The task:
Aside from the pictures, copy the listing exactly.

BEGIN

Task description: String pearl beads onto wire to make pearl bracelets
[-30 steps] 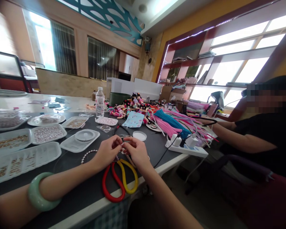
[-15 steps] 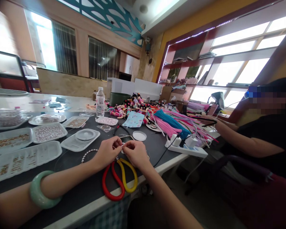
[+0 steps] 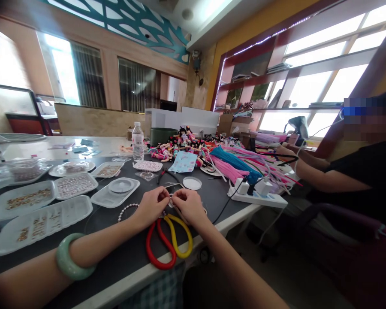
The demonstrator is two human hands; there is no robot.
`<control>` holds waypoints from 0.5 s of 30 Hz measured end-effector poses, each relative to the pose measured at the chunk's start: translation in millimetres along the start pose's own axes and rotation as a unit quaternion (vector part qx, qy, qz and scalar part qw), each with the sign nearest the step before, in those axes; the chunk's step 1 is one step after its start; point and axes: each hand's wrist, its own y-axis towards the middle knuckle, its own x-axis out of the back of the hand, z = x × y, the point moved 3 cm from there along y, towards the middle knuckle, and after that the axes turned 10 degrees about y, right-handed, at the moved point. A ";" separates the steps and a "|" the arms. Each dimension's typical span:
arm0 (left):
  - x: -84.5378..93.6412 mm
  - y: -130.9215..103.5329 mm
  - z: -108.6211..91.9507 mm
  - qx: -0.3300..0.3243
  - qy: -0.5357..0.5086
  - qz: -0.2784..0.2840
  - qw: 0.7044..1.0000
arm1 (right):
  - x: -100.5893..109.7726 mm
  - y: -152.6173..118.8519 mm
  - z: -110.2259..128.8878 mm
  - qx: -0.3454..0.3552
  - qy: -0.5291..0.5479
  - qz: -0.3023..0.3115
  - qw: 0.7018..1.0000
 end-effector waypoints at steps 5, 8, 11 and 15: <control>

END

Answer to this problem:
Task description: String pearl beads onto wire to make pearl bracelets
[-30 steps] 
[-15 steps] 
[+0 steps] 
The demonstrator is two human hands; there is no robot.
`<control>` holds waypoints from 0.5 s of 30 Hz measured end-effector poses, each relative to the pose measured at the chunk's start: translation in millimetres along the start pose's own axes and rotation as a unit quaternion (vector part qx, qy, qz and scalar part qw), each with the sign nearest the step before, in those axes; the chunk's step 1 is one step after its start; point and axes: each hand's wrist, its own y-axis towards the middle knuckle, its own x-axis out of the back of the hand, z = x × y, the point moved 3 cm from there along y, towards the middle knuckle, and after that the axes turned 10 degrees about y, right-handed, at the moved point. A ";" separates the steps and a "|" the arms. Each dimension's typical span:
arm0 (left):
  - x: -84.5378..93.6412 mm
  - y: -130.9215..103.5329 mm
  - z: -108.6211..91.9507 mm
  - qx: -0.3300..0.3243
  - qy: -0.5357..0.5086
  - qz: -0.2784..0.2840
  - qw: 0.7044..1.0000
arm1 (right):
  - x: -100.5893..109.7726 mm
  - y: -152.6173..118.8519 mm
  - z: -110.2259..128.8878 mm
  - qx: -0.3454..0.3552
  - qy: -0.5291..0.5479
  - qz: -0.3023..0.3115
  - qw: 0.7018..1.0000
 end-effector waypoints at steps 5, 8, 11 and 15: <control>

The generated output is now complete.